We like geothermal heat pumps particularly because the efficiency is higher than the other common type, air source, however they have higher installation costs. Shallow geothermal (or ground source) heat pumps are the centerpiece of our “80º Solution” which we are taking to market in 2022. We are also working on a higher temperature version, an “earth source” heat pump, extracting heat from deeper in the earth.

Moving into higher temperature heat, above 100ºC, is a probable application for industrial heat pumps recycling fossil heat that would otherwise be wasted as well as our deeper “earth sourced” heat.

Harder to abate

As we move across the temperature spectrum in industry, we consider possible options such as biofuels, biogas, biomass and hydrogen. We take the view that trying to use Ireland’s gas network, which only connects just less than one third of homes with gas, is a waste of a resource that would be better applied to the hardest to abate industrial sectors.

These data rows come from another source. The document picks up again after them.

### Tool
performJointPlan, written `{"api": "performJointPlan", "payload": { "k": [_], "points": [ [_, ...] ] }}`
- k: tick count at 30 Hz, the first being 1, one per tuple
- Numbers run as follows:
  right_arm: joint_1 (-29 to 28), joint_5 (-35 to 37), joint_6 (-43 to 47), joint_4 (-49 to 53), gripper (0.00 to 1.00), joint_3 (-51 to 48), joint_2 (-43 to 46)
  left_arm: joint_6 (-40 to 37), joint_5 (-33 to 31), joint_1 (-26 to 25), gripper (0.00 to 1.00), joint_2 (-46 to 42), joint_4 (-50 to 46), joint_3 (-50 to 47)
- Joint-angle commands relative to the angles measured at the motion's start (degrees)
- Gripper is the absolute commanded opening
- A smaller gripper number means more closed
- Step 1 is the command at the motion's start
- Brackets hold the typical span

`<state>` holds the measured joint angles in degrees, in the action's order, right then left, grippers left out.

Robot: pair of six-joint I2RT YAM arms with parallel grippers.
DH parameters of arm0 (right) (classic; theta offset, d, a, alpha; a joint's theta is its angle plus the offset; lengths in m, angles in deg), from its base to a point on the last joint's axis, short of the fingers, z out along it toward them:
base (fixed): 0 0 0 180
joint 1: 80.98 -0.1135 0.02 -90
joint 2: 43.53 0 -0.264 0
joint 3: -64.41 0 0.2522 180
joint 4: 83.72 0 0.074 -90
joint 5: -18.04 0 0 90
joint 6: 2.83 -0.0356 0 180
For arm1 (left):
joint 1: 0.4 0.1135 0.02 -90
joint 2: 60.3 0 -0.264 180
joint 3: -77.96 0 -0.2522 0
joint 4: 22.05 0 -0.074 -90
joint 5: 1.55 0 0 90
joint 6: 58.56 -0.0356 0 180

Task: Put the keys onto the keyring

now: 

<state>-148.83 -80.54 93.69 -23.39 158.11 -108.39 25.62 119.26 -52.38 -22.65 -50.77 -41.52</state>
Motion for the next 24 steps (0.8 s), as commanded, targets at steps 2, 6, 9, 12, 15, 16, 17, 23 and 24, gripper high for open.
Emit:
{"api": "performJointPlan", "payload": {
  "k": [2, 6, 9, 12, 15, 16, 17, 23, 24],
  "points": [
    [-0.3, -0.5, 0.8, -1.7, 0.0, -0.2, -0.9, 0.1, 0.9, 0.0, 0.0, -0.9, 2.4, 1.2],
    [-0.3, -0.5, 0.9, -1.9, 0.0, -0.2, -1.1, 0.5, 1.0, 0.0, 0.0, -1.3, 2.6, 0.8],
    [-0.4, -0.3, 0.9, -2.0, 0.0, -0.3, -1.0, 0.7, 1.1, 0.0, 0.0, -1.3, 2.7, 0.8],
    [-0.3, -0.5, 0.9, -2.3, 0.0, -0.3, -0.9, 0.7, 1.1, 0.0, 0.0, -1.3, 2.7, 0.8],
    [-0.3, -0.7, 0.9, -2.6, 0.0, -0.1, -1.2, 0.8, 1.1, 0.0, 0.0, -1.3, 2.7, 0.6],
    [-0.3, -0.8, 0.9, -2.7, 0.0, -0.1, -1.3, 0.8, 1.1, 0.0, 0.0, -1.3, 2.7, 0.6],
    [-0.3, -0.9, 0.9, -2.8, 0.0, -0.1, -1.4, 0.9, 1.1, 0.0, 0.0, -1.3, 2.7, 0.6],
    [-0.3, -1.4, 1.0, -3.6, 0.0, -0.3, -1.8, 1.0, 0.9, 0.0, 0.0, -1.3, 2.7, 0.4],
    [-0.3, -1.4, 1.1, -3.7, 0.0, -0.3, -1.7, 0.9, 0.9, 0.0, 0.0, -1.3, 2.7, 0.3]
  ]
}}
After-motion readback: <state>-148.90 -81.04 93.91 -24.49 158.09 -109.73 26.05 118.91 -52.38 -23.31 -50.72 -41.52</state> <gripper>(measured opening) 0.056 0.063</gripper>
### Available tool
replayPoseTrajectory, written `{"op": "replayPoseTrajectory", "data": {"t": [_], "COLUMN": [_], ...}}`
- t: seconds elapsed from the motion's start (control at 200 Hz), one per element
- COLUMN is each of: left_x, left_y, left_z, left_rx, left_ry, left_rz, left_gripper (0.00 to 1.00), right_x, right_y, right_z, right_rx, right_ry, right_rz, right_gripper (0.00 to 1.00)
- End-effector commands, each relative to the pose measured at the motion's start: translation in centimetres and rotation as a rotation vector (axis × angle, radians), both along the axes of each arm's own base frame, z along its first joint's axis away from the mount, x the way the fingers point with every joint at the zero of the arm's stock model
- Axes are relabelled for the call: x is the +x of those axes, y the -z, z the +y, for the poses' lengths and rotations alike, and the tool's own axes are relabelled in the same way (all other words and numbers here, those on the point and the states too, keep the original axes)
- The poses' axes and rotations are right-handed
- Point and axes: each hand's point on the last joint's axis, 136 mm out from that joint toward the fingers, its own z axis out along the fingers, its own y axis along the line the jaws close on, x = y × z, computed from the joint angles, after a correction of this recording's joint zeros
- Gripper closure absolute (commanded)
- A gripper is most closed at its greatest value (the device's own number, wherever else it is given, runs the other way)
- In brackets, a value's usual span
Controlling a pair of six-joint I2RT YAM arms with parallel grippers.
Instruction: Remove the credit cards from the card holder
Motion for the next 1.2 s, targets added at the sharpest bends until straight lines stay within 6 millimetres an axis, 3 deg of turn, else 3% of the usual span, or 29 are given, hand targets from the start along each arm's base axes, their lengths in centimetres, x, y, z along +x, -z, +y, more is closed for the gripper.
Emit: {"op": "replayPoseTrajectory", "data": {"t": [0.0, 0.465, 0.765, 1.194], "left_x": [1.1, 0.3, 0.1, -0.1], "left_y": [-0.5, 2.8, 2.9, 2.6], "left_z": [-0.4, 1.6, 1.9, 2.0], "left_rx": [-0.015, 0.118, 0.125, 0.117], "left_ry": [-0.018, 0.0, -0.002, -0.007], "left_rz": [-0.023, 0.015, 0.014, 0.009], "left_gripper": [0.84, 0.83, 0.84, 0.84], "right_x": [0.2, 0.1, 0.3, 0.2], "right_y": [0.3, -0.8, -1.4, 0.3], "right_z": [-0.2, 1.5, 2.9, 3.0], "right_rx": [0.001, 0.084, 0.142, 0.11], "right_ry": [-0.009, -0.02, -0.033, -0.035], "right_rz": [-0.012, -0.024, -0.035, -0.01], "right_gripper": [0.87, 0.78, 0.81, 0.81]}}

There are also efficiency and engineering reasons why blending hydrogen into the gas network is not a good idea.  Aiming green hydrogen squarely at the replacement of the grey type in ammonia production (part of the fertilizer production chain) appears to be the right place for using any surplus green electrons that aren’t being used in the other electrification options discussed earlier.

Conclusion and next steps

The failure to deliver on the 2020 Renewable Heat target is a big disappointment for Ireland. The good news is that there is a whole lot of IMMEDIATE opportunity to reverse this miss, and CausewayGT is going to play our part. For geothermal more generally, there is a great and timely opportunity to accelerate deployment by putting in place a best-in-class policy. The Irish government released a draft policy for geothermal in the circular economy late last year and a consultation process has been launched.